These headlines do more than situate us in 1950, they also remind us that prejudice and crazy theories about racial or political superiority have been around before and have passed, though not without a fight. One of the very next scenes is a meeting between a cop seeking information on an old case and an FBI agent who’d been involved at the time. The FBI man suggests they meet in a coffee shop to discuss the matter, and the moment Lucien Boggs, a black policeman, begins to walk into the coffee shop attached to a department store, we wonder…Mullen doesn’t let us down. He shows us the disdain and harsh attitude of the woman behind the counter, and the surprise and shutting down of the FBI agent who told Boggs to wait outside until he finished his coffee.

Earlier, a white cop came across a flyer posted to a stop sign in a suburb of Atlanta: “Zoned as a White Community” and emblazoned with a lightning bolt, “just like the ones sewn onto the sleeves of SS troopers he’d seen in Europe.” Mullen takes time to discuss the group he calls the Columbians, a group distinct from the KKK, indeed disdainful of it. This group supported Nazi ideas including the concept of a master race, and apparently believed America fought the Nazis in World War II only because the Japanese bombed Pearl Harbor, making ‘sides’ more clearly defined. Otherwise, America had been more concerned about the red menace from the Soviets.

The rivalry between the Columbians and the KKK, who are derided by practically everyone for the bedsheets disguise, is central to this story and instructive in that it clarifies motives and actors in the messy phenomenon that is racism today. Mullen also spends some time answering the notion that blacks bring misfortune upon themselves. He opens the story with the release of Jeremiah Tanner from prison. Tanner had paid his debt, and readers are inclined to be sympathetic. Throughout the story, our impressions of Jeremiah will change several times, from believing him the most evil of all to believing him the most generous of all. This is Mullen’s skill.

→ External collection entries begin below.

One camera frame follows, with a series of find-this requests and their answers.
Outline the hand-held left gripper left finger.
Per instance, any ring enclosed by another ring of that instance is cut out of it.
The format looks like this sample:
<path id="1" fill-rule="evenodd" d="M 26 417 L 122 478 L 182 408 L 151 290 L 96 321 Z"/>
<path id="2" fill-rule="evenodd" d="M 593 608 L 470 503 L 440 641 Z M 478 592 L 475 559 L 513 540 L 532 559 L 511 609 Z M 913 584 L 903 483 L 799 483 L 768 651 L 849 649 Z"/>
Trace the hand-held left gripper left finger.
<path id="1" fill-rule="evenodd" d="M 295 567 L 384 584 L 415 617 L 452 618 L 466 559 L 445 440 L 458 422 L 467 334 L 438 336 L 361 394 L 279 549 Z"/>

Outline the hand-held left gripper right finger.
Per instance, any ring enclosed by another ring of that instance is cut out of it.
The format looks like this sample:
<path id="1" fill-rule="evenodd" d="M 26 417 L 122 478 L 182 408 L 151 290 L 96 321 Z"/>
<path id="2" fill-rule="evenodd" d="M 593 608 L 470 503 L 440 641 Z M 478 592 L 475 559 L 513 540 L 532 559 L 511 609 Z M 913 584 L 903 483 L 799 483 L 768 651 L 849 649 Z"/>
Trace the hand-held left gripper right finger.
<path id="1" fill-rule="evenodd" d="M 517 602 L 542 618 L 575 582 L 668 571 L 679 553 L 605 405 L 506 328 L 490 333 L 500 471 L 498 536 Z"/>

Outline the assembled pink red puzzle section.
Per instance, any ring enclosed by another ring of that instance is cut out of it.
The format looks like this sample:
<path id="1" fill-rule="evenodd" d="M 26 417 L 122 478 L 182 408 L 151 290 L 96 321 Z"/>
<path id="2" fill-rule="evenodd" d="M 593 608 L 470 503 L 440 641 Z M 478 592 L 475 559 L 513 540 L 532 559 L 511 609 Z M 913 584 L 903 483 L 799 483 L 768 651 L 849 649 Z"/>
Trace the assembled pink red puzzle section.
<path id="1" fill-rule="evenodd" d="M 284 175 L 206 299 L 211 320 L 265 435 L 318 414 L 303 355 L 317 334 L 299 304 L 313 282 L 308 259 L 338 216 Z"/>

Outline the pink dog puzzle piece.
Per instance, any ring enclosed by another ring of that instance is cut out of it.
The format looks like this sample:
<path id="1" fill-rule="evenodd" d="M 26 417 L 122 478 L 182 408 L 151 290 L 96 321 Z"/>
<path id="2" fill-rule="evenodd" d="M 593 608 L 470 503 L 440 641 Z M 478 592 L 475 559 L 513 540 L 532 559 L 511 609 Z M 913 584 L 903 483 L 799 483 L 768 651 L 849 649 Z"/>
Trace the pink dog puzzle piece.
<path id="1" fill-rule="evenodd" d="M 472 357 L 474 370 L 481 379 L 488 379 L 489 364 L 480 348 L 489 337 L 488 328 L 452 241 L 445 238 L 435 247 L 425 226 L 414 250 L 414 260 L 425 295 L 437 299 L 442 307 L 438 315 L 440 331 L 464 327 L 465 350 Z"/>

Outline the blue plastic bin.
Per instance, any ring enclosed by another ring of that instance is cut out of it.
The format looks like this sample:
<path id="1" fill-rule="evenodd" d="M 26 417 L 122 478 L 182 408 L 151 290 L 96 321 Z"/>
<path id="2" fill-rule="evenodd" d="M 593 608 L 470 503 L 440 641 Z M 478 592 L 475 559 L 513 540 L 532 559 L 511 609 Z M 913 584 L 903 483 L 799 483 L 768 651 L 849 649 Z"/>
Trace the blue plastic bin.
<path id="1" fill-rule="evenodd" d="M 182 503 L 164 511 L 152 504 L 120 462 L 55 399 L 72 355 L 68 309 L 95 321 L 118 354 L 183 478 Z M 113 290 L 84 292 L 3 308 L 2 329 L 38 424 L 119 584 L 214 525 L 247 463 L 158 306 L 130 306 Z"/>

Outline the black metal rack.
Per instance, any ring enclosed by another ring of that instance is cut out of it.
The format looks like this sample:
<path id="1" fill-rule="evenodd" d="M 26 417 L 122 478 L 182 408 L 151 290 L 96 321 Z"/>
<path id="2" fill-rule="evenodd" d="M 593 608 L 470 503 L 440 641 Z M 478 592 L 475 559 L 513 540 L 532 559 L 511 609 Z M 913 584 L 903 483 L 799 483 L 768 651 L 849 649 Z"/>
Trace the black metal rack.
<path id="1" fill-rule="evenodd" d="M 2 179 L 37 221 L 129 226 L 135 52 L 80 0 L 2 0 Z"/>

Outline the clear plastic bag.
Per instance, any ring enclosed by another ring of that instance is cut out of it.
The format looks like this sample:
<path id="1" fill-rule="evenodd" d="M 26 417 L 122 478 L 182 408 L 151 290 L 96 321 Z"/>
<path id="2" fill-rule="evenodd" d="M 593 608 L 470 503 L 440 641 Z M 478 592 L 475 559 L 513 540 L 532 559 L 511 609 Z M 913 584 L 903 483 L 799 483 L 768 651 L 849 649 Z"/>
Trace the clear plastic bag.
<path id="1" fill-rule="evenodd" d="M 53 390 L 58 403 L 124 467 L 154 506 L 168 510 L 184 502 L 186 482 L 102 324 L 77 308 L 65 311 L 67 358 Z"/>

The black lives in this latest novel are so much more difficult and complicated than we imagine at first. Their choices all appear to be bad ones. No surprise, then, that they find themselves in the middle of illegal or compromising situations again and again, and yet when we hear their explanations, they sound rational, making choices we might make in the same place. When you have bad choices, your decisions may look poor also.

The white men’s lives are less appealing altogether. There are a couple of white policemen wrestling with the morality of discrimination and the exclusion of black folk, but most make no effort to push back against the few bad apples that extract fealty or promise retribution within the force. They would revolt against the bad guys on the force, we sense, but they aren’t impacted enough. They need stronger incentives to do right. They aren’t heroes after all, just working men.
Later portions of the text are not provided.